Re:Some data 4 U (Score:5, Informative)
No they will not. AT&T will NOT disable incoming texts.
you can easily bankrupt an ass-hat by having thousands of SMS messages sent via the net to them. AT&T will NOT block the incoming they claim they dont have the ability.
and yes this has been tested, I saw it happen to a business colleague. He kind of deserved it and the only solution was to have AT&T add a unlimited messaging plan to his phone for $29.95 a month. Otherwise he was having an extra $280.00 a month on his phone for the incoming spam and prank messages that was being sent by several hundred computers from all over the planet.
Re:Some data 4 U (Score:5, Informative)
Yes they will. They've done it for me and apparently for some other posters. It seems not to be a default configuration and you may have to shuffle through some folks until someone has a clue, but it can be done.
Keep trying.
Re:Some data 4 U (Score:5, Interesting)
U.S. Cellular is fairly unique among readily available providers in WI in that they don't charge for incoming text - only outgoing. They've raised their outgoing prices along with everyone else, but they proudly advertise the fact that incoming text is free for everyone, even if they don't have a text plan. Any other national or regional carriers that do this?
Re: (Score:3, Interesting)
ATT used to do this, before they became Cingular, back when they were still ATT (confused yet?). I used to have a website set up for people to type into to text me whenever they wanted. Obviously, I took that down a long time ago, as that would cost me a small fortune today.
Re:Some data 4 U (Score:5, Insightful)
I don't get why US people put up with the receiver of a call or txt paying. It's absurd to me. Does the receiver of a letter pay? No. So why does the receiver of a call or txt pay??
Re: (Score:3, Informative)
I don't get why US people put up with the receiver of a call or txt paying. It's absurd to me. Does the receiver of a letter pay? No. So why does the receiver of a call or txt pay??
Two reasons, both of them quite sensible.
The first is that the US had significant cell phone use back when they were really expensive. If it's 1980 and I'm calling Mr. Hotshot on his carphone at a buck-fifty a minute, who should pay? Me, or Mr. Hotshot?
The second is that I don't need to know whether I'm calling a cell phone or not. It costs me the same either way. No need to memorize which numbers are mobile and which aren't. If I know what kind of phone I'm using, I know what my rate structure is. The reci
Re: (Score:3, Insightful)
The first is that the US had significant cell phone use back when they were really expensive. If it's 1980 and I'm calling Mr. Hotshot on his carphone at a buck-fifty a minute, who should pay? Me, or Mr. Hotshot?
You. Otherwise get Mr. Hotshot to call you, do a reverse-charges call, or just don't call his damn carphone so much.
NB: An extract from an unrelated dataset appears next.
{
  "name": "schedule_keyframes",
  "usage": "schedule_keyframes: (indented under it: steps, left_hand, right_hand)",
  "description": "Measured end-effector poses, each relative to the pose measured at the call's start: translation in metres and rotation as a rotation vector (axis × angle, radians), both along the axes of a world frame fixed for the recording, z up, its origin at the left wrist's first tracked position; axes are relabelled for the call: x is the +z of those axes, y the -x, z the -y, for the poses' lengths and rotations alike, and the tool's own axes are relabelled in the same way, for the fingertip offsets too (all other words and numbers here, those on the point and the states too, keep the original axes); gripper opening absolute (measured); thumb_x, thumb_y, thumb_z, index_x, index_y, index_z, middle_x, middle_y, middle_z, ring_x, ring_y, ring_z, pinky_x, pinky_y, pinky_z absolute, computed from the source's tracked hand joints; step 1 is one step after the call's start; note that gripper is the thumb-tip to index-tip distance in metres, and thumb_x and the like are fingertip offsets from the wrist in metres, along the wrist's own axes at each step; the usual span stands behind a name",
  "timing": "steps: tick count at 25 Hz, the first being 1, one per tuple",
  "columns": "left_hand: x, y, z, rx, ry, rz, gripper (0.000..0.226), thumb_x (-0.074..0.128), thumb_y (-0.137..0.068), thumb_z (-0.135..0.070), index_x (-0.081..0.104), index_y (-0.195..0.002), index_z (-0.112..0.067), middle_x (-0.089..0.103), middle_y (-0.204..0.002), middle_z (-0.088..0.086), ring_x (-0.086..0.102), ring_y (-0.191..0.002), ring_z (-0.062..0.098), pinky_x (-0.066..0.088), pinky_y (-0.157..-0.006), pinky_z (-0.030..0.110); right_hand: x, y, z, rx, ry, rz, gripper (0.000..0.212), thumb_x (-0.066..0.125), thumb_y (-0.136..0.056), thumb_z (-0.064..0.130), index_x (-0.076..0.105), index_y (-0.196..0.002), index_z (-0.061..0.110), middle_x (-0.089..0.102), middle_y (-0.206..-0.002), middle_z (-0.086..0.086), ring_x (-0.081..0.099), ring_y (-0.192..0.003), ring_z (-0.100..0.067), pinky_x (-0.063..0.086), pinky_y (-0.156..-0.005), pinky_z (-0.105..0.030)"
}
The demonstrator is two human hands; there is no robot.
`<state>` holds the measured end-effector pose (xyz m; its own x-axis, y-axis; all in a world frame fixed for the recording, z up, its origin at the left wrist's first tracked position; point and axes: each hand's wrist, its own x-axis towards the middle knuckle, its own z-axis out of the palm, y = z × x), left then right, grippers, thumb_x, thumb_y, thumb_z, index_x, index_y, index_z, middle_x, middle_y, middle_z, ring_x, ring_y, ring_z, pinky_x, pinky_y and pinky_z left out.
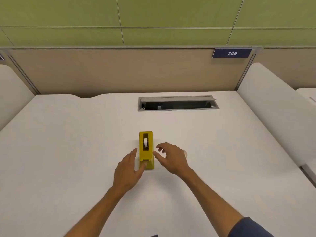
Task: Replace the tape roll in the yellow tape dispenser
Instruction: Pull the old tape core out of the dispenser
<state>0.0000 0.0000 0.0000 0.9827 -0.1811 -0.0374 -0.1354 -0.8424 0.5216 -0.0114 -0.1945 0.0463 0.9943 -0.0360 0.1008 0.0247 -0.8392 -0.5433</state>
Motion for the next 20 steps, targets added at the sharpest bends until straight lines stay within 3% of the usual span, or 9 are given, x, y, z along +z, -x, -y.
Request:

But, you get to choose.
The second is that I don't need to know whether I'm calling a cell phone or not. It costs me the same either way. No need to memorize which numbers are mobile
Re: (Score:3, Insightful)
anyway, wtf are you talking about here? It *IS* 'called party pays'... that's the whole point. I don't understand you. The cellphone user pays a regular fee for their service, *AND* to receive calls and txts.
Try thinking, please. If it was "called party pays", that would mean that if I had a landline phone and you called me from a cellphone, I would pay the airtime fees.
Re: (Score:3, Informative)
Re:Some data 4 U (Score:4, Insightful)
I was recently reading about the whole George Vaccaro [blogspot.com] fiasco and did some calculations on how much the cost of transfer is over a T1 line vs. what companies like Verizon charge for data transfer. Its astonishing that people put up with this:
Why do people put up with this? Some people might say I'm comparing apples to oranges, but Apples dont' cost 17,000 times more than oranges. There should be a class action suit over this.
Why? The cost to produce a product has no bearing on price; it only determines wether or not a product will be produced based on teh demand - driven price.
The carriers should set prices to maximize their profits; which they try to do through offering teired and fixed rate plans. Given the marginal cost of extra traffic is virtually nil, the higher rates plans and flat rate bundles are probably mostly profit; by offering low usage plans you get the people who wouldn't own a cell phone if the paid $99/month while the all - in $99 captures people who are willing to pay alittle more than the highest capped plan per month to eliminate the chane they will go over their plan usage and get hit with a large bill every now and then.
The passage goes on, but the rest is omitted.